L’expérience du collectionneur se forge au fil des ans. Elle résulte notamment des erreurs commises, qui, après analyse, permettent de progresser. En voici l’illustration.
La scène se passe à Genève au milieu des années 90. La bourse de Genève a déjà amorcé son déclin mais demeure encore à cette époque de bonne tenue. Sur sa table, entre autres modèles rares, un marchand propose à la vente une Renault Frégate « Chocolat Kemmel » et un Trojan « Brook Bond Tea » promotionnel. C’est le second exemplaire de ce modèle qui apparaît. Le premier a été vendu dans une vente aux enchères que je n’ai pas pu suivre en raison d’autres impératifs. Un collectionneur doit savoir trancher. Il a rarement les moyens de tout acheter. Je considère d’ailleurs ce choix comme un des plaisirs de la collection. Or, ce jour à Genève j’avais déjà bien entamé mon budget avec d’autres achats. Aux termes d’une appréciation qui se révéla erronée, je décidai d’attendre la fin de la manifestation pour aller faire une offre globale pour les deux modèles. Un collectionneur transalpin plus prompt à se décider emporta les deux modèles. Ce collectionneur avisé n’était autre que Paolo Rampini.
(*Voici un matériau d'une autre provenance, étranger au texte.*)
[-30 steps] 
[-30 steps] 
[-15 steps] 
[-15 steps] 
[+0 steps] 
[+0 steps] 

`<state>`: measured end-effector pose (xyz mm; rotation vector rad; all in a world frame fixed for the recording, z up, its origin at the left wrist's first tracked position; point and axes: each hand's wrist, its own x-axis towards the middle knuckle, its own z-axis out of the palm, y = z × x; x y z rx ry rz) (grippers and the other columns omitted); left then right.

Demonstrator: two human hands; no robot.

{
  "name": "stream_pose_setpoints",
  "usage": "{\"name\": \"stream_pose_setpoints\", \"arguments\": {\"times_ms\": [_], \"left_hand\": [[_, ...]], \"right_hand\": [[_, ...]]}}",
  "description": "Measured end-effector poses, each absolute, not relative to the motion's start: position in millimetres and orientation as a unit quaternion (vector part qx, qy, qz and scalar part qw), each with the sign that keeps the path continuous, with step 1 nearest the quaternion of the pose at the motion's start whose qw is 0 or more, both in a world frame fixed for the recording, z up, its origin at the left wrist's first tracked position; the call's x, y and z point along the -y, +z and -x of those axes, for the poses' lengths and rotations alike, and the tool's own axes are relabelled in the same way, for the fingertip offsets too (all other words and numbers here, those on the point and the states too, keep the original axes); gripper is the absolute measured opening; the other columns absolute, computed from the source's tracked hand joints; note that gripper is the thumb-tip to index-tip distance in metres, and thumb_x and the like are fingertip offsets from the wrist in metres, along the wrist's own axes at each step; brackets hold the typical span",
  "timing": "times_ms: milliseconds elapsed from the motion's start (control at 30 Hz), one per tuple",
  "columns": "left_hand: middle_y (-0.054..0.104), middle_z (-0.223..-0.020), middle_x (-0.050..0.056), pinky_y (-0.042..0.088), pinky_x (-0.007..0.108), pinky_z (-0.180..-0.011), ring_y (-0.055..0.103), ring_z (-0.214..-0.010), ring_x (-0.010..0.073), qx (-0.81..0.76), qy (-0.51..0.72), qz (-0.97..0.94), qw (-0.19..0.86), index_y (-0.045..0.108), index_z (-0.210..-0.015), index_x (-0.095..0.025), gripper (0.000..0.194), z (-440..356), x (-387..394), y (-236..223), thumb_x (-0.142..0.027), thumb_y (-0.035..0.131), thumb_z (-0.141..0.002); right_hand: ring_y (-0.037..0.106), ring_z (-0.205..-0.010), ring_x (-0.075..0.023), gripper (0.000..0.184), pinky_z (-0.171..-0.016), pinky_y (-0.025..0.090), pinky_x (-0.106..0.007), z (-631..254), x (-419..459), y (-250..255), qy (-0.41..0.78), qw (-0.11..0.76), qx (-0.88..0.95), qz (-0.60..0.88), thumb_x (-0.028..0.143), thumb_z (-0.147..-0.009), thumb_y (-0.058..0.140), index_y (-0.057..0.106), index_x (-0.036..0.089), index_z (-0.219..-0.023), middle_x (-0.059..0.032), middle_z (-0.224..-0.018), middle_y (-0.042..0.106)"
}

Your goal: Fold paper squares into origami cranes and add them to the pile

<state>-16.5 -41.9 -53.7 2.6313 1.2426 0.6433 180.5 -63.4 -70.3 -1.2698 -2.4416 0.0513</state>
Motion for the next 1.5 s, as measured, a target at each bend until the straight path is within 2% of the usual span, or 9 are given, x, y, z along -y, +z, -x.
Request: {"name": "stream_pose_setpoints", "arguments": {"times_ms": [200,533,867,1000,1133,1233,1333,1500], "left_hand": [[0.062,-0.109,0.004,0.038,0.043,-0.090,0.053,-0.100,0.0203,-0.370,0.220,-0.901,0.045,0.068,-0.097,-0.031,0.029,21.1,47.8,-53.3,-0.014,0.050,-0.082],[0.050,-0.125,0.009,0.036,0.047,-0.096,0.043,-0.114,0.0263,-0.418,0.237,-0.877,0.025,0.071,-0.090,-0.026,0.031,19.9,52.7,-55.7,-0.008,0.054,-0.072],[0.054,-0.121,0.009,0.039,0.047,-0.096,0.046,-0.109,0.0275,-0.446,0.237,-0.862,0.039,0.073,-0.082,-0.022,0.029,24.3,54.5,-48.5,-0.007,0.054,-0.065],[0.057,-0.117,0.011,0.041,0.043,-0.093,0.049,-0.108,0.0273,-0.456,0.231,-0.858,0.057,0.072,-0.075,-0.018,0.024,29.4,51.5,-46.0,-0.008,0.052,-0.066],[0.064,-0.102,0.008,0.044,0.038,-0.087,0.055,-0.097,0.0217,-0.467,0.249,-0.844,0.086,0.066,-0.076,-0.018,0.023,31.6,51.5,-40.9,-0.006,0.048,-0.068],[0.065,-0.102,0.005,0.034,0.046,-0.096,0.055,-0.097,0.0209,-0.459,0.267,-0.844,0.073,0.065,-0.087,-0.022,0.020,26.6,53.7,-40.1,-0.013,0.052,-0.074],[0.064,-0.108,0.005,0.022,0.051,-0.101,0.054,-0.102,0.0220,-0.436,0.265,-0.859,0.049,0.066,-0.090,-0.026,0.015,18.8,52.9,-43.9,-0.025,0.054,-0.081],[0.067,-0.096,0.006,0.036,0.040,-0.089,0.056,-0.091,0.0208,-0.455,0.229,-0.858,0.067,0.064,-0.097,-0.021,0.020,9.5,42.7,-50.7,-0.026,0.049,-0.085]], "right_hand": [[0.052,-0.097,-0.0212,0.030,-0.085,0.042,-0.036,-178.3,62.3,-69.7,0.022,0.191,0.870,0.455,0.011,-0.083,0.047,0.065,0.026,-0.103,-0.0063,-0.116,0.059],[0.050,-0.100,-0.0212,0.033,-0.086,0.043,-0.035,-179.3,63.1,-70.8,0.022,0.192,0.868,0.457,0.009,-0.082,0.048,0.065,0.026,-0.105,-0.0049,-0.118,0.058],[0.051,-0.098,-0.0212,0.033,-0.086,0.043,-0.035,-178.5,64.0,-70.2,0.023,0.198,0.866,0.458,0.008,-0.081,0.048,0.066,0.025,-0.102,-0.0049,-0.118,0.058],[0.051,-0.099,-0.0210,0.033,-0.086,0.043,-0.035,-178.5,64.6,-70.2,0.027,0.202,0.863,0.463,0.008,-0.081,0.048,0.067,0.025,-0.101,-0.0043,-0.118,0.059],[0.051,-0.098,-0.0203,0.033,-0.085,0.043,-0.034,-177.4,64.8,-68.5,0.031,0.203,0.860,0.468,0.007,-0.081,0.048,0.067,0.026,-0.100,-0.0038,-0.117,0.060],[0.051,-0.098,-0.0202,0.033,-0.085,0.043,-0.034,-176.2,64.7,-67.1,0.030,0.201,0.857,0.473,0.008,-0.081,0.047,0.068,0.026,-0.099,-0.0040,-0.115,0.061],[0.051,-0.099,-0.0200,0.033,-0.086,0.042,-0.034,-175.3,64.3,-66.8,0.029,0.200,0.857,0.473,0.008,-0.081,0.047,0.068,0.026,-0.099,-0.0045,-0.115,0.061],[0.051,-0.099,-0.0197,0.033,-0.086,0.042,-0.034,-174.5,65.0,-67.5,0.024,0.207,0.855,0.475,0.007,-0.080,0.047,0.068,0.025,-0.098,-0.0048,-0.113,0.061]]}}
Quinze ans après ce samedi genevois, quand ce dernier m’annonça, qu’il vendait sa collection, le souvenir de ce fourgon m’est revenu à l’esprit et j’ai entrevu une seconde chance inespérée. Je me suis bien gardé de lui raconter l’histoire. Nous avons fait affaire sur un ensemble assez important. M. Rampini qui avait collectionné des miniatures de tous horizon, avait classé tous ces modèles. Un véritable travail de bénédictin. S’il manque des informations, je peux cependant affirmer que personne n’a jamais réalisé un travail aussi complet sur le sujet. Il n’est déjà pas facile de lister les modèle des grandes marques comme Dinky Toys, Solido ou Tekno, mais la tâche devient bien plus complexe pour les Tri-ang Minic de Nouvelle-Zélande ou les Politoys Mac Gregor mexicaines.
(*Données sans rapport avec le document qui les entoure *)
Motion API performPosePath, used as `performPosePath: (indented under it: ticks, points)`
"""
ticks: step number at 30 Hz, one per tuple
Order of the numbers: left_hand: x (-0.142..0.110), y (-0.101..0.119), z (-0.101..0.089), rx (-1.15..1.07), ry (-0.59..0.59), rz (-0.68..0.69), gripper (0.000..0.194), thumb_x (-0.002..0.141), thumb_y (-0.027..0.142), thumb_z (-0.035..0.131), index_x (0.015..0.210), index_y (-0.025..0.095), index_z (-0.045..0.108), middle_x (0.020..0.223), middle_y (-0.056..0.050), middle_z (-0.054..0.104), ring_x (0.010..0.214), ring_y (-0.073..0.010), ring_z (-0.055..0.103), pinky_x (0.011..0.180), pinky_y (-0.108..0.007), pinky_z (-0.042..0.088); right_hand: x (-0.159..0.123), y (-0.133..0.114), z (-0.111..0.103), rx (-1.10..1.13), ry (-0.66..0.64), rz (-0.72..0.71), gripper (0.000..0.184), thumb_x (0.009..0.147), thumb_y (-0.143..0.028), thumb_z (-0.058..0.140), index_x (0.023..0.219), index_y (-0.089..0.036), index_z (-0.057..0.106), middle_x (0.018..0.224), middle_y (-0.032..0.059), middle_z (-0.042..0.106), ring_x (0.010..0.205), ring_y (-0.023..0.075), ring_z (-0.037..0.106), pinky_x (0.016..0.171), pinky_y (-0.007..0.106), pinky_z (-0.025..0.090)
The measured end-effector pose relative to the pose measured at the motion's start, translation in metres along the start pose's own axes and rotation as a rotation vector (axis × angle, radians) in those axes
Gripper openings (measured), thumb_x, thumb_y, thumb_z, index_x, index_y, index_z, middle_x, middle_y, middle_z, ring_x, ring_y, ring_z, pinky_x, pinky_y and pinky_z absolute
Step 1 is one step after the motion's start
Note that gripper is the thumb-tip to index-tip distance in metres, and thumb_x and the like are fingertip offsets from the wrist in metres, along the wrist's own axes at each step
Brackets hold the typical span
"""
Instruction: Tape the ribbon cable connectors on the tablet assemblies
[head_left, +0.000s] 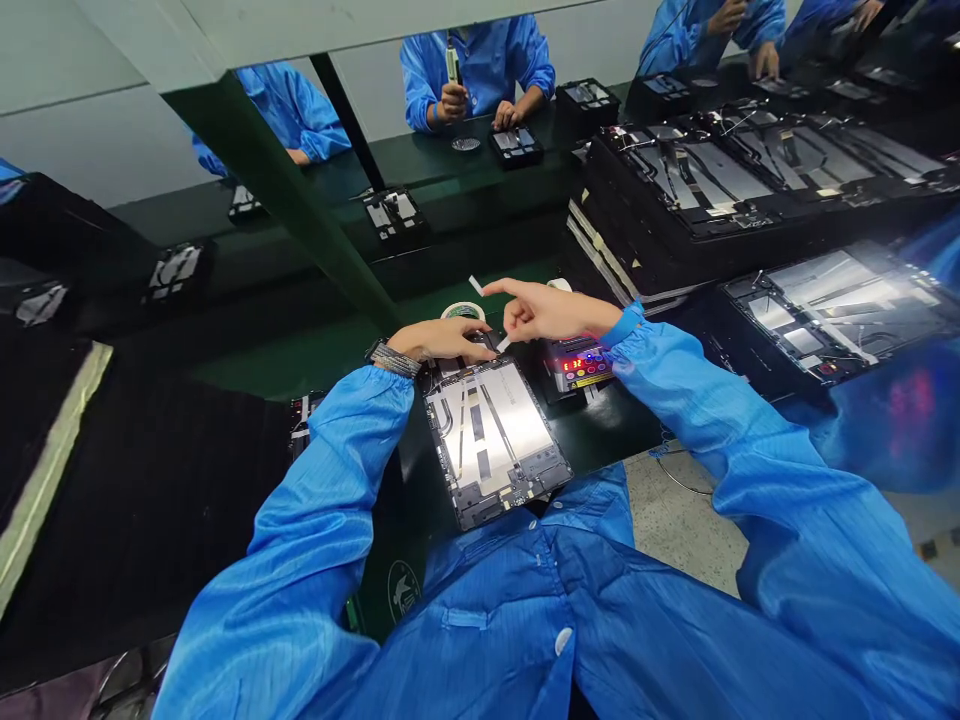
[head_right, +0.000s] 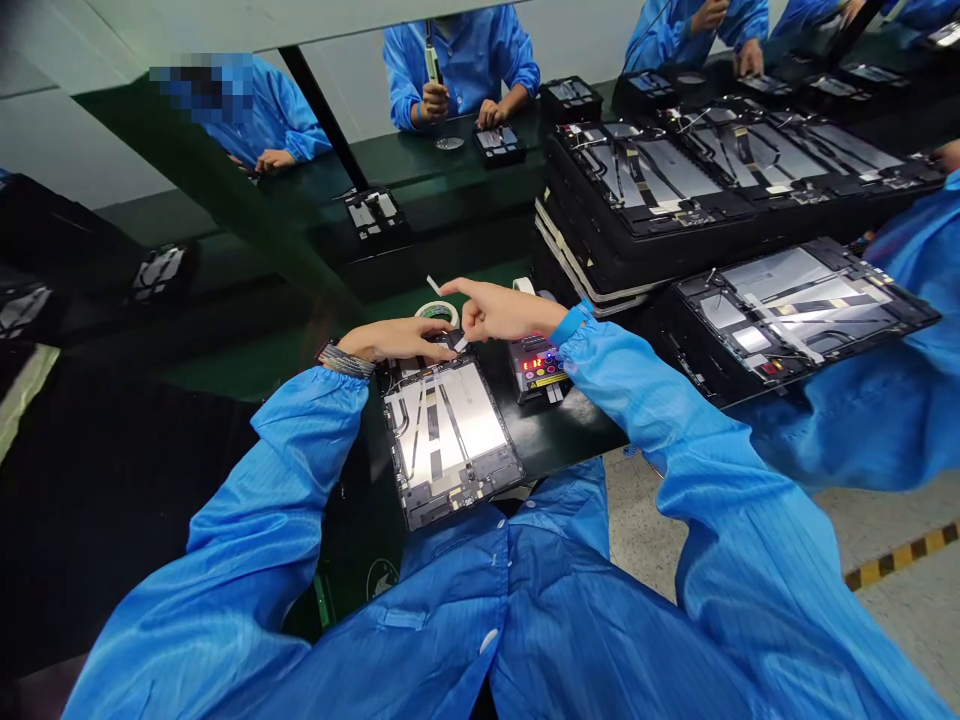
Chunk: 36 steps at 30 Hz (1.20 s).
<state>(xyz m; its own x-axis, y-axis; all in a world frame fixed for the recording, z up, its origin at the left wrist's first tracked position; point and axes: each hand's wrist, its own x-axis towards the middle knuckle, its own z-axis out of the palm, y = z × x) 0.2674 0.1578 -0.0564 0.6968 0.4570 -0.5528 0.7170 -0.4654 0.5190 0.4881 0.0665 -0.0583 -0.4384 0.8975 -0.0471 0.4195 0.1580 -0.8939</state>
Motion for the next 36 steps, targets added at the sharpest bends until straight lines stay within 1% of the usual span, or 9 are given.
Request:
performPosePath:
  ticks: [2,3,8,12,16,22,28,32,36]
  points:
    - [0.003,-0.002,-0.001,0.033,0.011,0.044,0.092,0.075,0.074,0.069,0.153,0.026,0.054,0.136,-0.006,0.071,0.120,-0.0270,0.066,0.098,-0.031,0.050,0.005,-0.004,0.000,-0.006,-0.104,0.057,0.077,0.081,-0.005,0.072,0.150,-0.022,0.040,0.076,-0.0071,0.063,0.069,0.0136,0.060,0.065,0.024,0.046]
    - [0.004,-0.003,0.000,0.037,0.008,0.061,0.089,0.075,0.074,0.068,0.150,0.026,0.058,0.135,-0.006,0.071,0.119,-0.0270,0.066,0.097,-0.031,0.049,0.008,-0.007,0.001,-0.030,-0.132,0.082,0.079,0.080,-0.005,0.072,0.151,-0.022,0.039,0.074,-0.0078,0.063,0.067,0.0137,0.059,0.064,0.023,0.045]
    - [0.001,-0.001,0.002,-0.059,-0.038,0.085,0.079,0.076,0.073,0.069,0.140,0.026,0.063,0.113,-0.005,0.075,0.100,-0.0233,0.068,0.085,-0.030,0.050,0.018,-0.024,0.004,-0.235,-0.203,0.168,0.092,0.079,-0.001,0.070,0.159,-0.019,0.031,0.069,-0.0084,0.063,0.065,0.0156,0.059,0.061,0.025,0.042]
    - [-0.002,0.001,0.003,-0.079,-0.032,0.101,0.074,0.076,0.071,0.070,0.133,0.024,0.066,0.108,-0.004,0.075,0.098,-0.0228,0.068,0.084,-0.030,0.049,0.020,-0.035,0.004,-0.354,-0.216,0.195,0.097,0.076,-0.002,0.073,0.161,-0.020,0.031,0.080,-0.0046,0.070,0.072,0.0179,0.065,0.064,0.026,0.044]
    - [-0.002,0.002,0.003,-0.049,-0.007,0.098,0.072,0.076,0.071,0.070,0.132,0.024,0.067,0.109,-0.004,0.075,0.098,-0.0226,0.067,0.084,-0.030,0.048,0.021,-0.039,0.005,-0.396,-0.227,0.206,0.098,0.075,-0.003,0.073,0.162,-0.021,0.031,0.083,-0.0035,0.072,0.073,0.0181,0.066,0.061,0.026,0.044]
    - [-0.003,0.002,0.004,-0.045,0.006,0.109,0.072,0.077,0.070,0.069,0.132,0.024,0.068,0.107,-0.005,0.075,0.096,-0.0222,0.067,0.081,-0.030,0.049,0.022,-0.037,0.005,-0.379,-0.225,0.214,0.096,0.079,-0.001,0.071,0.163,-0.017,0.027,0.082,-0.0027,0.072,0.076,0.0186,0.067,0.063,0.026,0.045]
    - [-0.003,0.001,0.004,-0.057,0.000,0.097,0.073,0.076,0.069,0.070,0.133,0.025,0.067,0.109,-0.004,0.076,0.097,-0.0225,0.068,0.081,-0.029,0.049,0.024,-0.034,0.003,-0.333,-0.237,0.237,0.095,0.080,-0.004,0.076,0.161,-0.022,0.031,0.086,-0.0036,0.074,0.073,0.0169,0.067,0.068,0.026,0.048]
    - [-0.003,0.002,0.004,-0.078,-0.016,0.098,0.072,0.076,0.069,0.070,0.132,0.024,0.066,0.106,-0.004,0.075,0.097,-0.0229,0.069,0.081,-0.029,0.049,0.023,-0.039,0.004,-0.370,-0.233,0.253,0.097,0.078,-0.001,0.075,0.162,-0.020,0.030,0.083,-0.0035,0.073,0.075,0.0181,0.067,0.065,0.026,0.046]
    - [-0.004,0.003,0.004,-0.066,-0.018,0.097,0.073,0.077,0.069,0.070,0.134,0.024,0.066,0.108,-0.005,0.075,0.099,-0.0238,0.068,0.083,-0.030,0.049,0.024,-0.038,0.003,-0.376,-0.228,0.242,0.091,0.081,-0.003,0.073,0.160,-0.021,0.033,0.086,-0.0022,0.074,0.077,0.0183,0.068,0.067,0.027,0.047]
J’ai donc été très heureux de récupérer ce joli petit fourgon.
Ce qui est intéressant, c’est bien sûr le texte du message publicitaire apposé sur le pavillon et la boîte. Par cet objet, Brooke Bond Tea qui fut le commanditaire de cette série hors commerce voulait célébrer la longévité de son entreprise en soulignant que les « little red vans » (petit surnom donné à ces camionnettes) sillonnaient les routes anglaises depuis 1924. L’entreprise se glorifie également du nombre de camionnettes utilisées qui est évalué à 5700. Le vecteur choisi est original et révélateur de l’esprit anglo-saxon capable de transformer un objet commun en un objet culte. Cette miniature est rare. Je ne me rappelle pas en avoir vu d’autres.
Pour illustrer ces propos, j’ai également choisi de faire figurer deux autres véhicules promotionnels issus de Liverpool. Outre le fait qu’ils ont été produits hors commerce, ils ont comme point commun leur couleur : le rouge.
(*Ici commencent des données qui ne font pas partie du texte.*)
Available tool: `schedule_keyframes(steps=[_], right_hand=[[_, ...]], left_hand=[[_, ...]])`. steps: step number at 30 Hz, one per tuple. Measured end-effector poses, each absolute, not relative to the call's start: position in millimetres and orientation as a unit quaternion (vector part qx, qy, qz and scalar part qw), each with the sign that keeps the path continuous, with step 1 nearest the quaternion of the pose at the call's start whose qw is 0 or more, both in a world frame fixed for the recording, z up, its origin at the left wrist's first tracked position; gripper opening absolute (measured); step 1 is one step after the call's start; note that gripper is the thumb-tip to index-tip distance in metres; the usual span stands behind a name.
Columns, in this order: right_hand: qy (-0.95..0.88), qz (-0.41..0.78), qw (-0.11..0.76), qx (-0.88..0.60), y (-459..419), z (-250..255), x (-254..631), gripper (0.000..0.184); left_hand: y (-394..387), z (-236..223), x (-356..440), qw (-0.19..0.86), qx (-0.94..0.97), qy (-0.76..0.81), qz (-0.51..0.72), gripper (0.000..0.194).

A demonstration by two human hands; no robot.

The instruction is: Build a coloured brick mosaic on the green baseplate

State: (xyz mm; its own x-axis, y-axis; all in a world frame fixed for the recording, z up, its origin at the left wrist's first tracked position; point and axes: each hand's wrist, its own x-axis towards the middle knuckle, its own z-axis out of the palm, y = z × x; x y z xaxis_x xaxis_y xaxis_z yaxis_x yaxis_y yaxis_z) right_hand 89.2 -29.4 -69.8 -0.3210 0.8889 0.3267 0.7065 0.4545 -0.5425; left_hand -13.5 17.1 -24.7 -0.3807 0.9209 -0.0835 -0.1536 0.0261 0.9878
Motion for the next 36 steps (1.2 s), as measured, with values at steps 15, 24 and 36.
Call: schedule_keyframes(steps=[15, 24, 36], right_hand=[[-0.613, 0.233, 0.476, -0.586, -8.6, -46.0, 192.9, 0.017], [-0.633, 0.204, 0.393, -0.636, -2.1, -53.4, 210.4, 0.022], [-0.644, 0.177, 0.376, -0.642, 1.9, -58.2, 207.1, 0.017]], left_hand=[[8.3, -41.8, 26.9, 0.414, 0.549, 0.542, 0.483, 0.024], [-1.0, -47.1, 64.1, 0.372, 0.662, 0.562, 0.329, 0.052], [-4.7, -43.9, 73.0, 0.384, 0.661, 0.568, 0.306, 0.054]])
Le premier modèle est très connu. Il s’agit de la Morris Mini camionnette aux couleurs « Joseph Mason ». Elle pourrait être le pendant de notre « Baroclem ». Cependant, la sortie d’un lot important il y fort longtemps empêche cette auto peu fréquente d’atteindre la cote de notre Citroën. Elle a du charme et j’ai toujours beaucoup de plaisir à la regarder.
La troisième est disons le, très rare. Il s’agit d’une banale Vauxhall Victor aux couleurs du service technique de « Lightning Fasteners Ltd. » Cette firme fabriquait des fermetures à glissière pour l’industrie vestimentaire. La couleur est similaire à celle de la Morris décrite précédemment. Le message publicitaire est réalisé avec un autocollant en papier. On retrouve les inconvénients inhérents à ce type de support : avec le temps la colle donne à l’autocollant un aspect gras.